Thus some of the tree has open questions as records for the early Michigan territory are mostly lost or never existed, we lack old family artifacts like an ancient bible, and had word from researchers in County Monaghan in Ireland that records before the mid-nineteenth century are also limited or never were kept (our family was Protestant, therefore not as carefully documented as were those in the old World whose vital records were recorded by the Catholic Church). Without better records, the mystery of the family relationships may never be fully known but this provides a challenge to continue looking just in case.

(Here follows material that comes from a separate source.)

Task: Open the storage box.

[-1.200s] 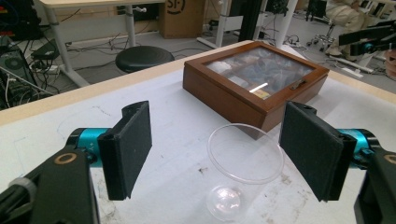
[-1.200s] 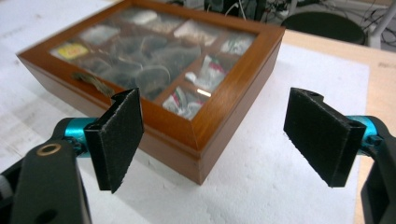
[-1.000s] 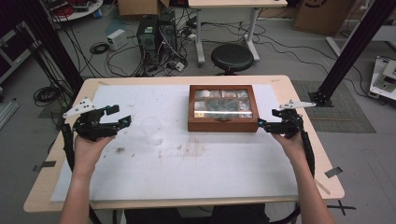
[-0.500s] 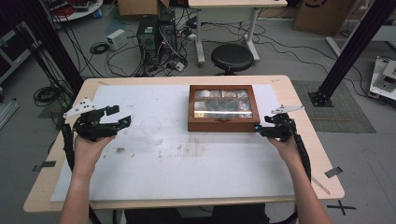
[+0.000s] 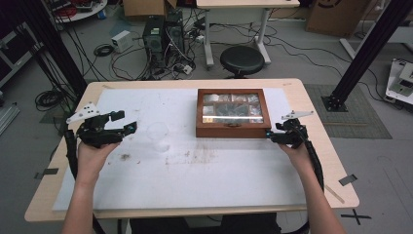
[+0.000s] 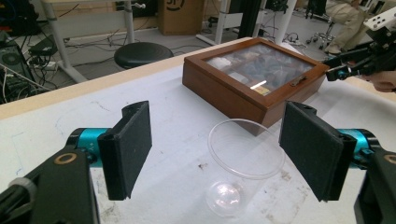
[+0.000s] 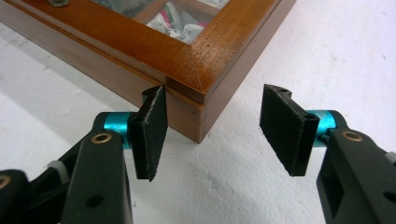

Footnote on other Michigan Mulhollands:

Several other Mulholland families emerge in the research about our family in Michigan in the the early nineteenth century:
  1. Anyone who has lived in Ann Arbor knows there is a Mulholland Street south of downtown. The bad news for us Mulhollands is that our grandmas and aunties assured us we were not related to them. Steele Mulhollandwho came some years after our Superior Mulhollands and settled in Ann Arbor where the street runs, was known to have come from a different part of Ireland. We don't get to claim relationship to the street.
  2. A second family of interest is the Daniel Mulhollen family of Monroe, Michigan. Like our Superior Mulhollands, this is a large family descended from Irish immigrants. As documents show, our families used varied spellings of the name over time, and they settled on Mulhollen while we went with Mulholland. Family trees for Daniel, who arrived in Michigan about 1804, show that he came from Antrim, where there are indeed many Mulhollands but we know our family came from County Monaghan. Minimally, given the pattern of land buying by Daniel, the similar naming pattern for the children, and their location in Michigan before our relatives, there is likely some connection and inspiration for what our relatives did here. It would not be surprising to find there is a family link to Daniel and family to our Mulhollands but it would go back to Ireland where the records don't exist for our family. And to date, there are no DNA ties to that family.
  3. A rather unusual link to the ghost tale comes through land purchases in Illinois by William Mulholland. In 1847, he purchased tracts of land in Nauvoo, partnering with Henry Mulholland and Ruben Loomis. Nauvoo is well known as a stopping place for the Latter Day Saints, who were driven from the town and forced to sell their property at this time, leading to the settling of Salt Lake City. Land speculators moved in to buy up tracts in Nauvoo the Mormon community was forced to sell. The relationship of Henry to the Washtenaw Mulhollands is unknown, but he had been buying land in the area before the sell off and is likely the reason William was involved. Reuben Loomis is probably related to Emily Loomis, the second wife of James Mulholland in the ghost story. A James Mulholland also ends up in the Nauvoo land purchases (not the famous Mormon James however). This James ends up convicted of counterfeiting. Here’s hoping that is not the James from our ghost story!

Sunday, April 19, 2015

The Dixboro Ghost, Part 1: A Legend Revisited

One of the many stories
in the Ann Arbor News, October 2000
James Mulholland and John Mulholland were among the early farmers settling in Michigan Territory, not yet a state. While some early settlers are remembered as revered community founders, James and John have become infamous as the Mulhollands in the Dixboro Ghost story. The two of them were the brothers of my great, great grandfather, Samuel Mulholland jr.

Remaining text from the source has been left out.